L'aéroport de Toulouse-Blagnac (Haute-Garonne) sera bientôt le premier site aéroportuaire à concrétiser l'implantation sur sa plateforme d'une station de production et de distribution d'hydrogène vert. A l'étude depuis plusieurs années, le projet entre en phase opérationnelle.
Une convention cadre vient d'être signée le 10 juin par Philippe Crébassa, président d'Aéroport Toulouse-Blagnac (société de gestion de l'aéroport), Thierry Cotelle, président de l'Arec Occitanie (Agence régionale énergie climat) et Julien Chauvet, président de la société de projet Hyport et directeur Hydrogène France d'Engie Solutions. La feuille de route est tracée pour une mise en service prévue en fin d'année 2021.
Un site de production et deux stations de distribution
Concrètement, l'aéroport de Toulouse-Blagnac met à disposition un terrain de 2 600 m² au cœur de sa zone logistique Sud, sur un lieu stratégique à cheval sur la zone privée de l'aéroport (directement sur le tarmac) et sur sa zone publique. Ce site permet à la fois un accès direct aux pistes et de l'autre côté, aux axes routiers périphériques. L'infrastructure associera ainsi une station de production d'hydrogène et deux stations de distribution pour permettre le déploiement de plusieurs types de mobilité à hydrogène : bus de liaisons entre l'aérogare et les avions, véhicules utilitaires légers, applications aéronautiques et industrielles côté tarmac et développement de nouveaux usages pour les particuliers et les professionnels.
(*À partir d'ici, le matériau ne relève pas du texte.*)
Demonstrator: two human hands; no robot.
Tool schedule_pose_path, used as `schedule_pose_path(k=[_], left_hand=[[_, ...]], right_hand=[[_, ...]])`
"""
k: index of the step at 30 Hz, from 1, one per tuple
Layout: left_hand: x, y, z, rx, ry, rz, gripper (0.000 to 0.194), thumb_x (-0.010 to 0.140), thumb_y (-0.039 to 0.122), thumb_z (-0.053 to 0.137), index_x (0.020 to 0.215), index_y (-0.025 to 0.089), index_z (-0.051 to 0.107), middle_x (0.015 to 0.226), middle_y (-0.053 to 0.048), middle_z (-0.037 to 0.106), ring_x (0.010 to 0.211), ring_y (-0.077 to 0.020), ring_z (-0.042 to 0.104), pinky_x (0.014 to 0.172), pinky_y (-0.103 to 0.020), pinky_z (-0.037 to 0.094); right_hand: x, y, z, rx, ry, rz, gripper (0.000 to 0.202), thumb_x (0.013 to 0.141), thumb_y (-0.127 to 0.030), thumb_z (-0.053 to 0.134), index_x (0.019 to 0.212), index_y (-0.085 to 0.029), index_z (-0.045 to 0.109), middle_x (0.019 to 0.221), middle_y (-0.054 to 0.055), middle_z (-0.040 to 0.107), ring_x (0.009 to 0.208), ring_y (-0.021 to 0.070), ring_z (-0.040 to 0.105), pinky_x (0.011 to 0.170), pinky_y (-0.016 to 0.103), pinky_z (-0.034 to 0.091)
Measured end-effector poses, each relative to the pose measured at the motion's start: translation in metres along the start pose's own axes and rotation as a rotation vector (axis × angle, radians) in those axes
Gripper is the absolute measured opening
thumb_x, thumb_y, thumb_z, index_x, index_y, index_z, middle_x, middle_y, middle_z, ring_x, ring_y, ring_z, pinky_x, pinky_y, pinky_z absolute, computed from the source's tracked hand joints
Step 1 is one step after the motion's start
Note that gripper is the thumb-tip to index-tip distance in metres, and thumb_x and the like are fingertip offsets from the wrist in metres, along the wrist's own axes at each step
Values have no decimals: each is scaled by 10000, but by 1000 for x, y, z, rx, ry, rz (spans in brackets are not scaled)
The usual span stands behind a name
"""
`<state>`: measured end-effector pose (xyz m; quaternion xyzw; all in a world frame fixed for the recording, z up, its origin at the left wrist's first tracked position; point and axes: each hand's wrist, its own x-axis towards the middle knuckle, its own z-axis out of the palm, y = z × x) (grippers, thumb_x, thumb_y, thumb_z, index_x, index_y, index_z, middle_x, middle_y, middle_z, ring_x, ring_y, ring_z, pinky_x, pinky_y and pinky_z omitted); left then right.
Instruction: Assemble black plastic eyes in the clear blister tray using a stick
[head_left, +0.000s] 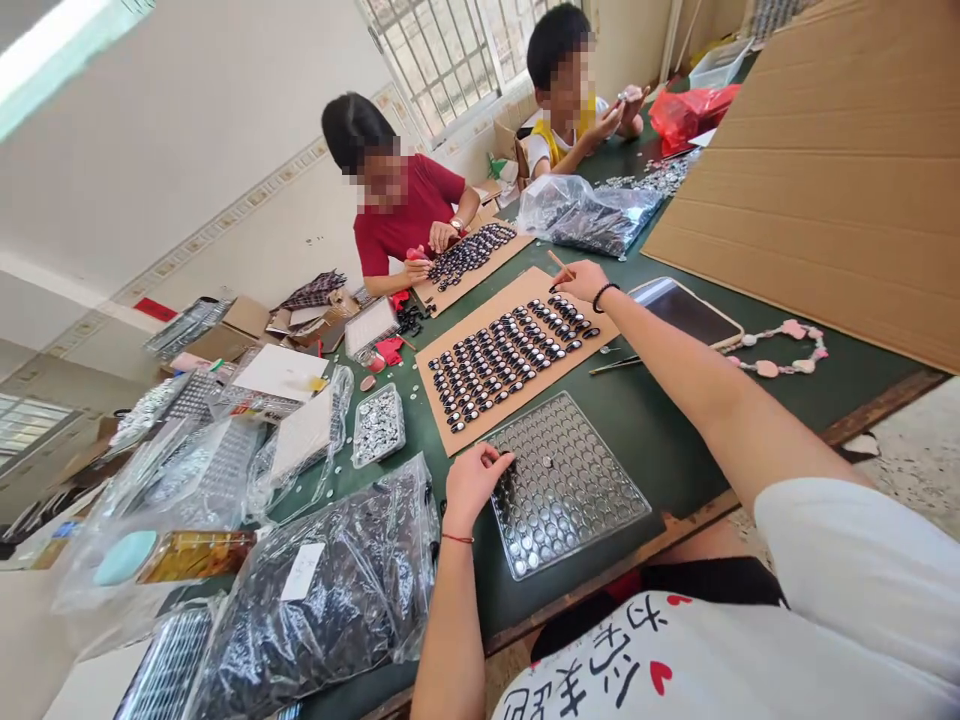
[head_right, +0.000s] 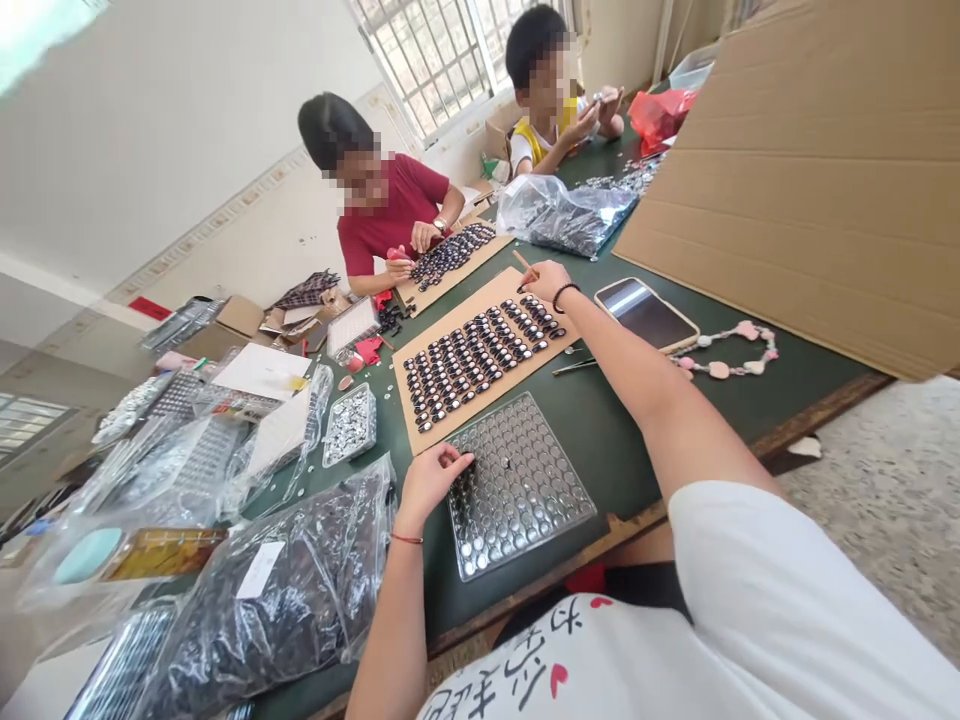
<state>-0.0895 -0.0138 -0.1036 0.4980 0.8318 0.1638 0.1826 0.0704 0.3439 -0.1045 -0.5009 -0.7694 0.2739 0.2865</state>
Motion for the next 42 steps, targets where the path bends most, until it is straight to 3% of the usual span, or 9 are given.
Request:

Une capacité initiale de 330 kilos par jour
Dans une première phase, il est prévu d'installer un électrolyseur de technologie alcaline d'une capacité de production de 330 kg/jour et une structure de stockage de 1 tonne. L'investissement, porté par la société de projet Hyport, détenue à 51 % par Engie et à 49 % par l'Arec Occitanie, est évalué à 6 millions d'euros. Une consultation d'entreprises sera lancée dans le courant de l'été 2020, pour une mise en chantier avant la fin de l'année. L'opération est soutenue à la fois par la Région (750 000 euros), par l'Europe (750 000 euros) et par l'Ademe, pour une aide globale de 5,25 millions d'euros attribuée à la fois pour ce volet infrastructures et pour accompagner l'acquisition de véhicules à hydrogène.
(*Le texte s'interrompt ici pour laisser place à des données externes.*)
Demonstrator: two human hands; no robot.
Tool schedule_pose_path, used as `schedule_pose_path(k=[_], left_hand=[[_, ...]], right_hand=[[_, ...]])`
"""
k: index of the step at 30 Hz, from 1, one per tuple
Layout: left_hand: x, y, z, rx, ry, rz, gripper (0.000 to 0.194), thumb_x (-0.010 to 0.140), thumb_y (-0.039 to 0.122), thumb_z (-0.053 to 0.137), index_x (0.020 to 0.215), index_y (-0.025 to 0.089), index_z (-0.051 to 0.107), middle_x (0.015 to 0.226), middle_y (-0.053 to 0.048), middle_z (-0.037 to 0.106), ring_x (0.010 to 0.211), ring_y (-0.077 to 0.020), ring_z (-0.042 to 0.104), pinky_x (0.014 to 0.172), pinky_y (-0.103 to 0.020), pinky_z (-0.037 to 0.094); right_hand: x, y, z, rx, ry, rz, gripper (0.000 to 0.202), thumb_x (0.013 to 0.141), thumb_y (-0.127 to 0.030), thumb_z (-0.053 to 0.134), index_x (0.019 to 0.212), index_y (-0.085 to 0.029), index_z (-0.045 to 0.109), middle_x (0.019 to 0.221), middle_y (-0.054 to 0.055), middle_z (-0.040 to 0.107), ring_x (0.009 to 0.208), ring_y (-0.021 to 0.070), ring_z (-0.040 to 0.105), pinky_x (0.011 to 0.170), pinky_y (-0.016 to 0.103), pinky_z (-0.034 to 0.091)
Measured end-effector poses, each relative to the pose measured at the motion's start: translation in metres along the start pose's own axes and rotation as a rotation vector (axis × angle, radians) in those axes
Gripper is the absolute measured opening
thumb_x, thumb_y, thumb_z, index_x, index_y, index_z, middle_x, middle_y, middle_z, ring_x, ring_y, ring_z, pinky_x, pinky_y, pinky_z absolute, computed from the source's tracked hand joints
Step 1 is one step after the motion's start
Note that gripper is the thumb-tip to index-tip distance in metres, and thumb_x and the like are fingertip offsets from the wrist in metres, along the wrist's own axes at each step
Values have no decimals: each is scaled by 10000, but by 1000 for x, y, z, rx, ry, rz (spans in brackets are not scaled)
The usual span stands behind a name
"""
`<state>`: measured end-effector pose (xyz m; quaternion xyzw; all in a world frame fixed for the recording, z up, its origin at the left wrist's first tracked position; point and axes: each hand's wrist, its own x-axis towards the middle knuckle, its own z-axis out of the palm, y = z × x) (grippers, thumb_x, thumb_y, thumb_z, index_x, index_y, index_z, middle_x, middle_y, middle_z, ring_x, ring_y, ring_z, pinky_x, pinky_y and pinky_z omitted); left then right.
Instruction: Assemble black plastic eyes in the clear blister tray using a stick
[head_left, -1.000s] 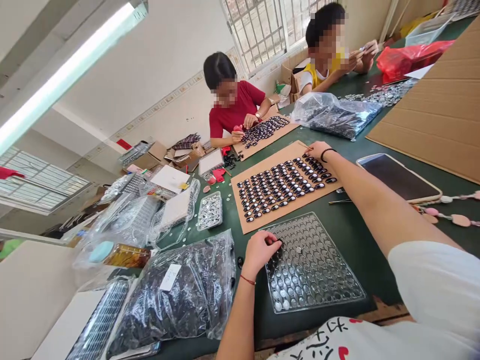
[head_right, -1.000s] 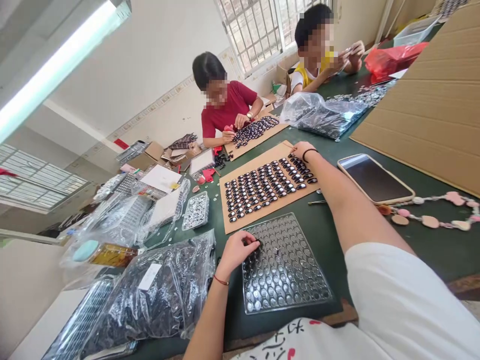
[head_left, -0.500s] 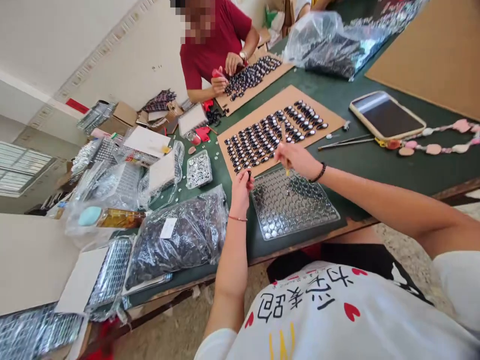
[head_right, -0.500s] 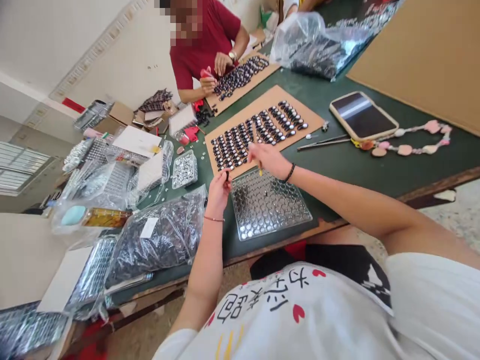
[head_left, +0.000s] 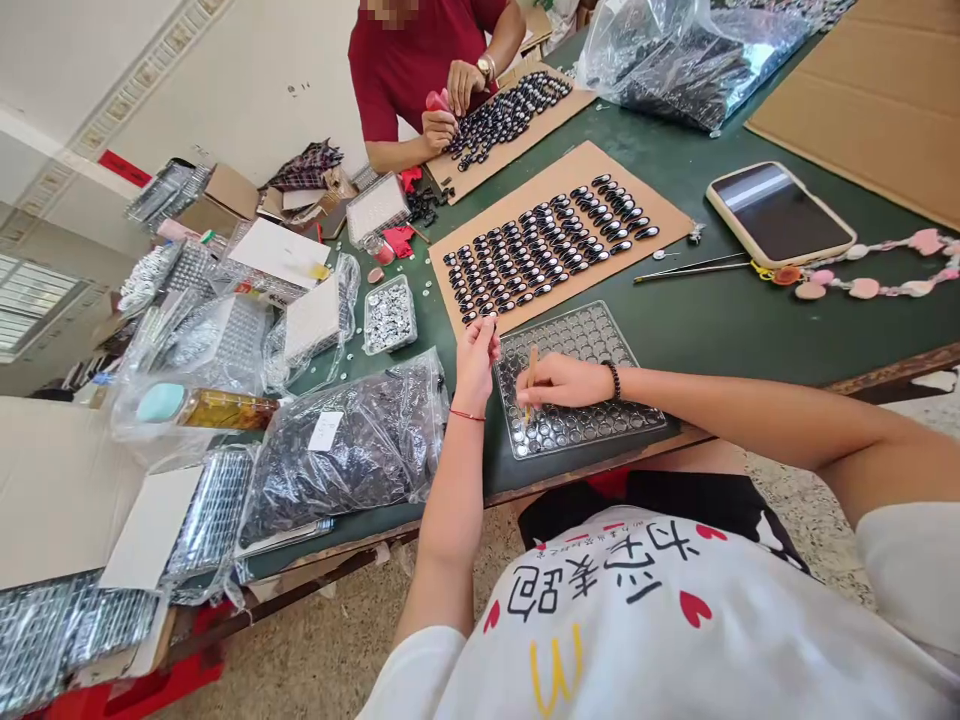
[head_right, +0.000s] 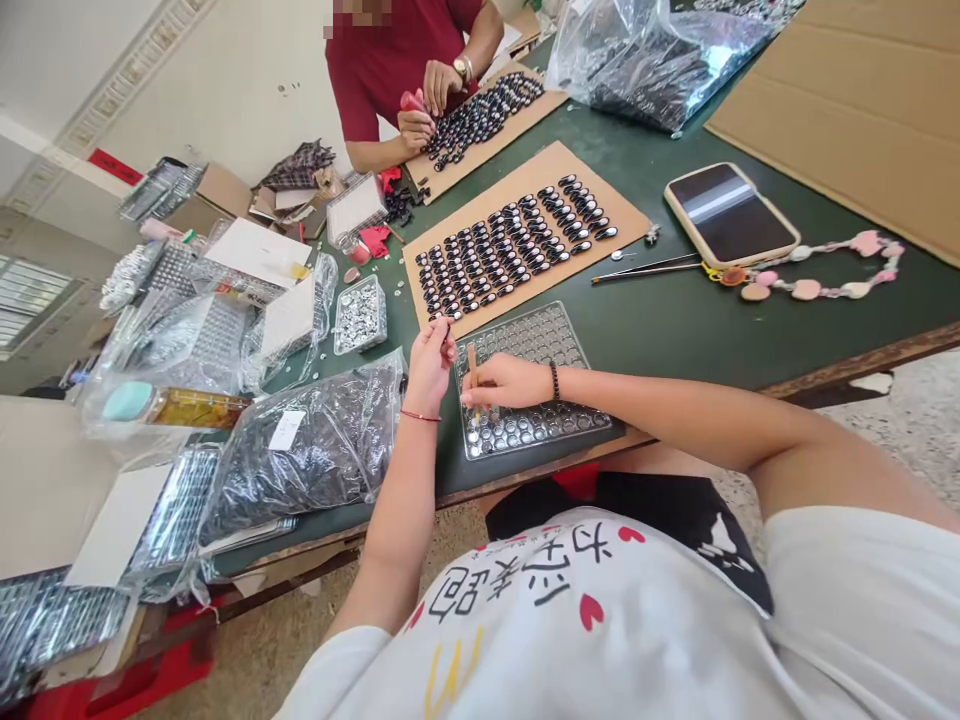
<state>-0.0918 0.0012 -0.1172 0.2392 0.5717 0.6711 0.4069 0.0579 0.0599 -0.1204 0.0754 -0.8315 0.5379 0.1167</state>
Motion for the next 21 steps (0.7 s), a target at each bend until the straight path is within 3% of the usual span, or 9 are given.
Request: schedule_pose_path(k=[3, 7, 10, 13, 17, 21], left_hand=[[-2, 0, 2, 45, -5, -34, 217, 700, 359, 627, 748, 160, 555, 540, 50, 449, 404, -20, 361, 371, -137, 244], [-4, 1, 5, 121, -39, -62, 241, 689, 348, 632, 824, 154, 585, 664, 16, 536, 429, -20, 390, 372, -137, 252], [-4, 2, 5, 118, -54, -86, 286, 674, 350, 644, 873, 147, 615, 640, 28, 493, 404, -4, 316, 353, -138, 202], [-6, 2, 5, 149, -115, -133, 326, 682, 392, 635, 887, 138, 637, 540, 57, 373, 383, 2, 198, 346, -154, 123], [-8, 2, 8, 214, -215, -161, 373, 654, 439, 650, 855, 124, 648, 492, 66, 313, 393, -9, 175, 360, -177, 122], [-10, 0, 11, 303, -178, -94, 370, 625, 410, 679, 876, 140, 657, 484, 66, 341, 400, -23, 194, 377, -191, 156]], right_hand=[[0, 3, -9, 97, 180, 62, 320, 861, -378, 408, 777, -119, 577, 657, 29, 586, 589, 115, 542, 565, 213, 412], [0, 7, -21, 28, 484, 147, 328, 856, -400, 402, 803, -121, 567, 684, 36, 579, 625, 132, 534, 581, 235, 405], [-1, 7, -31, -14, 646, 169, 334, 862, -406, 388, 794, -128, 560, 627, 17, 556, 563, 118, 499, 557, 235, 388], [-2, 6, -38, -10, 698, 134, 321, 867, -402, 381, 775, -141, 543, 573, -5, 527, 511, 104, 467, 526, 227, 374], [-2, 4, -40, 17, 699, 122, 330, 860, -420, 391, 744, -148, 537, 568, -6, 529, 478, 94, 448, 475, 218, 353], [-1, 3, -34, 102, 770, 146, 360, 831, -467, 431, 704, -150, 543, 583, 2, 549, 420, 78, 426, 408, 211, 334]])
Dès sa mise en service, la station permettra en effet d'alimenter une flotte de cinq bus à hydrogène, commandés auprès de l'entreprise albigeoise Safra. Les quatre premiers, opérés par Transdev, assureront des services de transport sur le tarmac. Une dizaine de véhicules utilitaires légers est aussi prévue dans cette première phase. "L'ambition est d'accompagner très vite le déploiement d'une cinquantaine de véhicules à hydrogène dans les trois ans", souligne Clément Delisle. Le projet a été conçu pour permettre en deuxième phase une extension des infrastructures pour porter la capacité de production à 1 ou 2 tonnes par jour.
Le projet Hyport, initié par la Région Occitanie et labellisé dès fin 2016 dans le cadre de l’appel à projets national "Territoires hydrogène", devrait être dupliqué dans la foulée sur la zone aéroportuaire de Tarbes-Lourdes. Il s'inscrit aussi plus largement dans un vaste plan Hydrogène Vert régional, doté globalement d'un budget de 150 millions d'euros pour la période 2019-2030.